Wi-Fiの規格認証を行う業界団体のWi-Fi Allianceは9月19日、新規格「Wi-Fi 6」の認証プログラムである「Wi-Fi CERTIFIED 6」の提供を開始したと発表した。Wi-Fi 6は、IEEE802.11axをベースにして「6」は6世代を意味する。
容量は12Mbps/m2、速度は10Gbpsと、前世代のWi-Fi 5(11ac)の約4倍に向上する。

 Wi-Fi 6に対応した初のスマートフォンは韓国サムスンのGalaxy Note 10。Galaxy S 10や、9月20日に発売となるiPhone 11もサポートしている。バッファローが10月中旬からWi-Fi 6対応ルータ「WXR-5950AX12」を発売するなど、今後、続々と対応機器が各社からリリースされる。
 Wi-Fi Allianceのマーク・ハング テクノロジー兼エンジニアリング担当バイスプレジデントは、今年で設立から20周年を迎え、世界で800社以上のメンバー企業を抱える団体であることを背景に「2020年までに世界中で16億台のWi-Fi 6デバイスが出荷される予想だ」とする見通しを示した。
 また、Wi-Fi 6の新しい技術の中でも、直交周波数分割多元接続(OFDMA)とTWT(ターゲット ウェイク タイム)を特徴的な技術としてアピールした。

 OFDMAは、通信帯域を効率的に分配することで、同じネットワークの複数デバイスの低遅延を実現する。例えば、産業用IoTなどの電力の小さなデバイスから、4Kや8Kなどの大容量で高精細なホームデバイスまで、さまざまな複数のデバイスに同時に通信することができる。

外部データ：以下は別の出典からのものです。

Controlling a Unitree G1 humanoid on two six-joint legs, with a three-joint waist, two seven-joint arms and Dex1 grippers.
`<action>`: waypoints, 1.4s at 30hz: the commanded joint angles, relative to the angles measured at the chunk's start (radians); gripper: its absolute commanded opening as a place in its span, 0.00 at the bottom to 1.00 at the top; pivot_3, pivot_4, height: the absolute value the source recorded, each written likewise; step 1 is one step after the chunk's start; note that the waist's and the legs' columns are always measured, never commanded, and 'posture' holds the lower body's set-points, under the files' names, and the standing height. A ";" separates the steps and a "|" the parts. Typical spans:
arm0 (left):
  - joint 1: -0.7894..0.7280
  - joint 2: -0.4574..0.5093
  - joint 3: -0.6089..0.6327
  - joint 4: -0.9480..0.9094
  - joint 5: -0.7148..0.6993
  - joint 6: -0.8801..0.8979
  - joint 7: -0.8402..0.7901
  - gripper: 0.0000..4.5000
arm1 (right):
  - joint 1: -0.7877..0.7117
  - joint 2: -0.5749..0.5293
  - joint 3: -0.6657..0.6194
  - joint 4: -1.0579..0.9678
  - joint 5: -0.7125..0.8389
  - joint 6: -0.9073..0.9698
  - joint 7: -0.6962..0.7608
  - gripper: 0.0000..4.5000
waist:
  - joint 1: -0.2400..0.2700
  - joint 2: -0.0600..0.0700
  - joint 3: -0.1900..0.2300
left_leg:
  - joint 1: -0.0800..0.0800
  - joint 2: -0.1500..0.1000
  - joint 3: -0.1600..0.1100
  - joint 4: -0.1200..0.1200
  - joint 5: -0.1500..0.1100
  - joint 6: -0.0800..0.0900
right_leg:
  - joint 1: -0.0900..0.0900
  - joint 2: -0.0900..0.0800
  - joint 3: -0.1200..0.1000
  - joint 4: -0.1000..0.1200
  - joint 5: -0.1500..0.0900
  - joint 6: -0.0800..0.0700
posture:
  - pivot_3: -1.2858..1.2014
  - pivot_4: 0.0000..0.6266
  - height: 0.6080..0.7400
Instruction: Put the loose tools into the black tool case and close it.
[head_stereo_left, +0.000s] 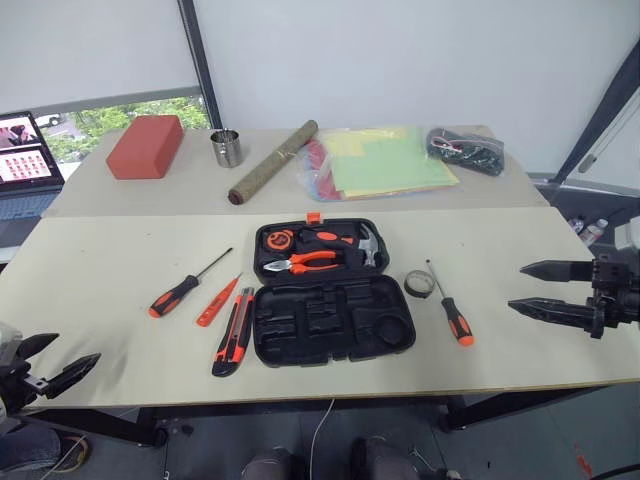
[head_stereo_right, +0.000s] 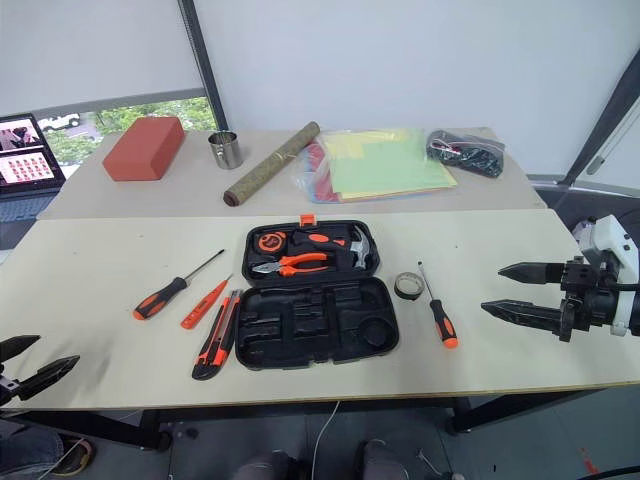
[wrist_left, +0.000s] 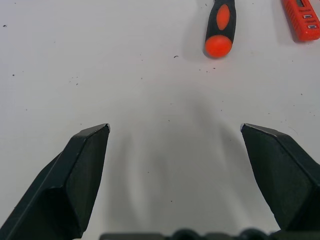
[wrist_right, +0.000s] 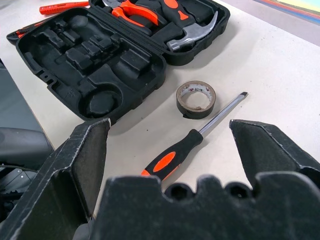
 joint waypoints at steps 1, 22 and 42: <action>0.002 0.009 0.028 -0.029 -0.003 0.002 0.003 1.00 | 0.000 -0.005 -0.028 -0.028 0.002 0.002 -0.002 0.99 | 0.000 0.000 0.000 | 0.000 0.000 0.000 0.000 0.000 0.000 | 0.000 0.000 0.000 0.000 0.000 0.000 | 0.52 0.24 0.97; -0.725 0.100 -0.616 0.387 0.209 0.093 -0.043 1.00 | -0.268 0.137 0.172 -0.408 0.148 0.137 -0.183 0.99 | -0.003 0.000 0.000 | -0.004 0.000 0.001 0.002 0.001 -0.001 | -0.001 0.001 -0.009 0.001 0.002 -0.001 | 0.52 0.24 0.97; -1.105 0.071 -0.713 0.311 0.111 0.077 -0.421 0.21 | -0.049 0.147 0.123 -0.521 0.149 0.152 -0.206 1.00 | 0.004 -0.004 0.001 | -0.018 0.002 -0.008 0.020 0.006 0.008 | -0.001 -0.002 -0.023 0.005 0.003 0.001 | 0.52 0.24 0.97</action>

 「混雑した環境とIoTに理想的で、空港などの混雑して密集した場所でも安定した通信が可能になる」とマーク・ハングバイスプレジデントは語る。
 TWTは、デバイスの消費電力を柔軟に抑えることができる技術。デバイスのスリープ時間と起動時間をスケジューリングすることで、バッテリーの長寿命化につながる。
 例えば、あるIoTデバイスで1日に1回か2回しか通信しなくていい場合でも、急に温度や湿度が変わって電力が必要なときは柔軟なスケジュール設定が可能になるという。

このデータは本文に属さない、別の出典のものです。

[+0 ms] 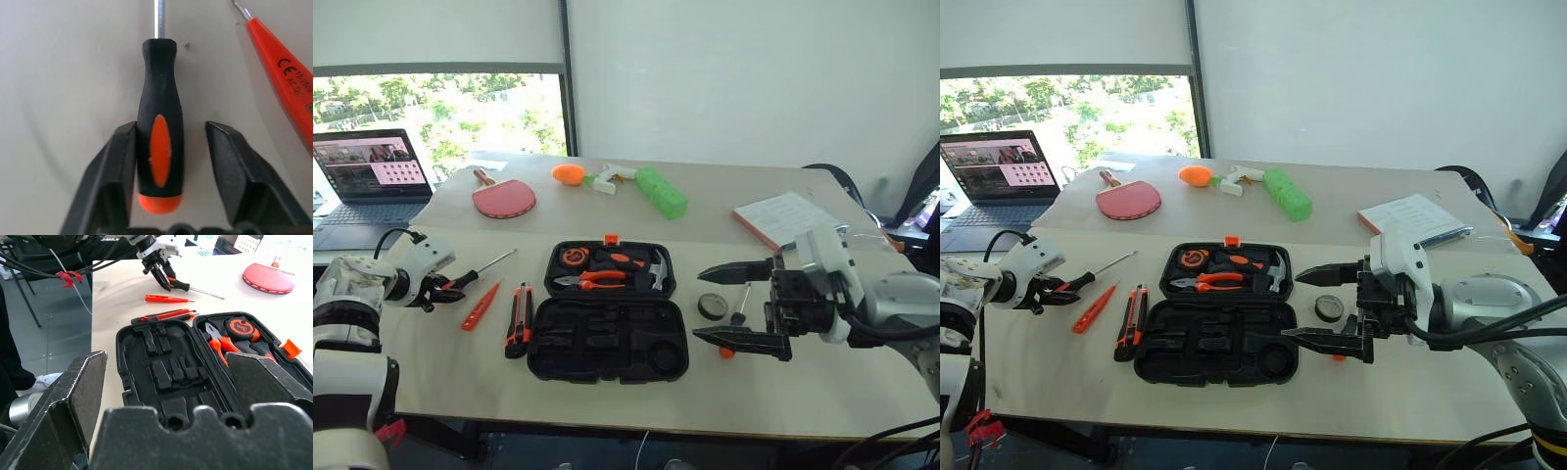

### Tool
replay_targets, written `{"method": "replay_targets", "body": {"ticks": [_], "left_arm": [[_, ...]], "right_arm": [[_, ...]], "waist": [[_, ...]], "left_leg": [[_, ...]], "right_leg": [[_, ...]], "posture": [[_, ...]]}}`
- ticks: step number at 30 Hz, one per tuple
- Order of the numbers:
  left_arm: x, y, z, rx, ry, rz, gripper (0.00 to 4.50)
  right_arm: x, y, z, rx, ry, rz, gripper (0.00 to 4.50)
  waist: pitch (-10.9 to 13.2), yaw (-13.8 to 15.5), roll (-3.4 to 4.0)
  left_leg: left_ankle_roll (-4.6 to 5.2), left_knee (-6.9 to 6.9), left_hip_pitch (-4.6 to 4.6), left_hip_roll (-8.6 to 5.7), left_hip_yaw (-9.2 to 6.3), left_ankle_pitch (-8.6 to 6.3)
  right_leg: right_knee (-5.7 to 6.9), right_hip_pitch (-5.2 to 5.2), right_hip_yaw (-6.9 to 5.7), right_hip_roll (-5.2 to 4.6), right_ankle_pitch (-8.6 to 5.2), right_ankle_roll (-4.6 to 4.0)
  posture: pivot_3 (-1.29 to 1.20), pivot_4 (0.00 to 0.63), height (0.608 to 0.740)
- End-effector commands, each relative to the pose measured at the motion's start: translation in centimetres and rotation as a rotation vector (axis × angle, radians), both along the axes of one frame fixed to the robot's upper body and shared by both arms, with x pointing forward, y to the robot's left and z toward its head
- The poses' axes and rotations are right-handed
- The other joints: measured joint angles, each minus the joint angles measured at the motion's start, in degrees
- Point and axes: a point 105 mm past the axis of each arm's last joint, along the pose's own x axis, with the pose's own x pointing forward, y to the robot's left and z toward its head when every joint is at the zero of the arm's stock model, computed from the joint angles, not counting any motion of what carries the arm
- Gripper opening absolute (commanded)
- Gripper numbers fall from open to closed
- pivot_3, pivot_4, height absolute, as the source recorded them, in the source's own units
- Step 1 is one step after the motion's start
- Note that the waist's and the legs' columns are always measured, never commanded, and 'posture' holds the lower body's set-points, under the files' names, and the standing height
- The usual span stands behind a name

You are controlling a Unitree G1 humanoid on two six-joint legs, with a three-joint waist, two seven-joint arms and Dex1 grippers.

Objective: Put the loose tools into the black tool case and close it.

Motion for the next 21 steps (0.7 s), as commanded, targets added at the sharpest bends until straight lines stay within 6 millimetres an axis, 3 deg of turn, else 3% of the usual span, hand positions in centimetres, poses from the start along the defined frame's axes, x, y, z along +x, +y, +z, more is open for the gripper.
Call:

 ほかにも、複数の高帯域アプリケーションを同時に実行するMU-MIMO(マルチユーザーMIMO)や、160MHzチャンネル帯域幅を利用などによる低レイテンシーなど多くの通信技術に対応する。
 セキュリティ面では、WPA3のセキュリティ認証を取得することが義務づけられている。
 なおWi-Fi 6と5Gの関係はどうなるのかについて、マーク・ハング氏は「5Gのサービスを補完するものになるだろう。今でもモバイルデバイスの85%がWi-Fiにオフロードされているし、廉価なネットワークだ。どちらにも強みはあるが補完する位置付けになるだろう」と語った。